Post-Great Recession, the green line in Chart 3 bottomed at 5.59 in October 2010. Since then, disposable personal income has grown 18.6 percent, and the price of a new home 44.3 percent. Consequently, buying a new home increasingly takes a larger share of disposable personal income. The April 2016 high was the highest since the 7.7 10 years ago. Those were the bubble days.
Of course, when we factor in the prevailing ultra-low mortgage rates, Chart 3 looks like a moot point. But should it?
Mortgage rates are low, and have been a tailwind for housing. But households have other debt as well … credit cards, auto loans, student loans, you name it.
Back in June 2009, when Great Recession ended, consumer credit was $2.59 trillion, and stood at $3.63 trillion in June this year. During the period, student loans grew from $710.9 billion to $1.36 trillion, and auto loans from $742 billion to $1.07 trillion.
Once again, going back to June 2009, personal interest payments were $277.6 billion, versus $277.8 billion in July this year – flat as a pancake. During the period, interest income rose from $1.28 trillion to $1.32 trillion. This is a healthy combo. But these dynamics changed four years ago.
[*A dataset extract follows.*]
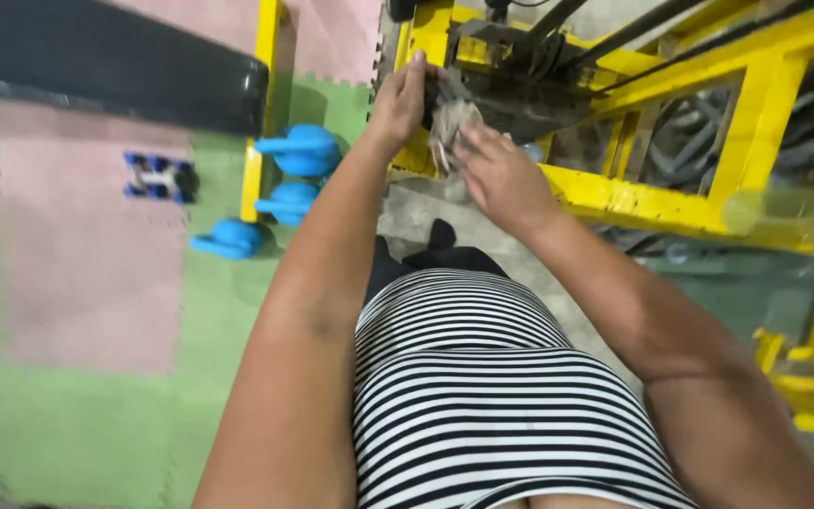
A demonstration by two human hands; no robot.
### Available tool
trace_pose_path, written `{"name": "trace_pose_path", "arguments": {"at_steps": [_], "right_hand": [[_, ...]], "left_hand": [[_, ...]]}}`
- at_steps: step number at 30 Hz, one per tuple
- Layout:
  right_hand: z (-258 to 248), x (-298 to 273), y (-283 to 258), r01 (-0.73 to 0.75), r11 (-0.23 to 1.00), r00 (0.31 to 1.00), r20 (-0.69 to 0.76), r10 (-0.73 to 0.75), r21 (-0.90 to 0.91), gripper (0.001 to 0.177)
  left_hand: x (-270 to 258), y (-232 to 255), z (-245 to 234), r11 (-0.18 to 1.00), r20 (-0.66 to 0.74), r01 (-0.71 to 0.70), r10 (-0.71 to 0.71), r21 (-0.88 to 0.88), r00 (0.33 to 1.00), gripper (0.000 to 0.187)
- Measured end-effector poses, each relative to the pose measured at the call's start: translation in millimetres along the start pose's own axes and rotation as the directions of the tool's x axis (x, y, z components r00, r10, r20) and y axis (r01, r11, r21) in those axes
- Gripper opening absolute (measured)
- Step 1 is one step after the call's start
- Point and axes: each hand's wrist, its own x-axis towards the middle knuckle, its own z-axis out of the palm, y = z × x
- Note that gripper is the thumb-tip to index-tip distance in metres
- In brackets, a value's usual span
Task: Cleaning a kettlebell and a weight machine handle with a cloth.
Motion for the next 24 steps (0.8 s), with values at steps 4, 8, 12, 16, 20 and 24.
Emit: {"name": "trace_pose_path", "arguments": {"at_steps": [4,8,12,16,20,24], "right_hand": [[-5.7,-6.1,1.7,0.141,0.99,0.99,-0.019,-0.141,-0.013,0.028],[14.1,37.9,22.3,0.193,0.975,0.981,-0.029,-0.191,0.111,0.019],[17.6,49.9,22.5,0.29,0.953,0.954,-0.1,-0.281,0.092,0.015],[-10.5,24.7,27.2,0.192,0.976,0.976,0.088,-0.201,0.1,0.022],[-39.3,14.9,42.5,0.05,0.991,0.967,0.244,-0.079,0.123,0.024],[-37.7,21.6,52.3,-0.213,0.919,0.977,0.053,0.207,0.332,0.026]], "left_hand": [[12.2,-34.2,7.1,0.998,-0.057,-0.054,0.052,-0.033,0.997,0.062],[3.9,-15.7,4.2,0.995,-0.143,-0.09,0.085,-0.029,0.986,0.058],[-8.4,10.5,2.2,0.999,-0.14,0.043,-0.039,0.027,0.989,0.052],[4.9,-12.0,4.5,0.996,-0.143,-0.084,0.079,-0.034,0.987,0.051],[13.0,-24.4,3.5,0.995,-0.142,-0.077,0.068,-0.062,0.988,0.052],[10.1,-24.6,-4.8,0.996,-0.034,-0.081,0.082,0.023,0.996,0.05]]}}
Interest payments bottomed at $235 billion in June 2012, and began to rise; interest income was $1.31 trillion back then and evidently has not grown much. The mismatch is reflected in the persistently dropping green bars in Chart 4. Interest income’s decreasing contribution toward disposable personal income is portrayed by the red line.
The point is, yes, we are in the midst of zero interest-rate policy, helping credit grow, but it also hurts the savers. In the aggregate, low mortgage rates help housing, but not necessarily the overall dynamics between interest income and interest payments. And definitely not the rapid price appreciation.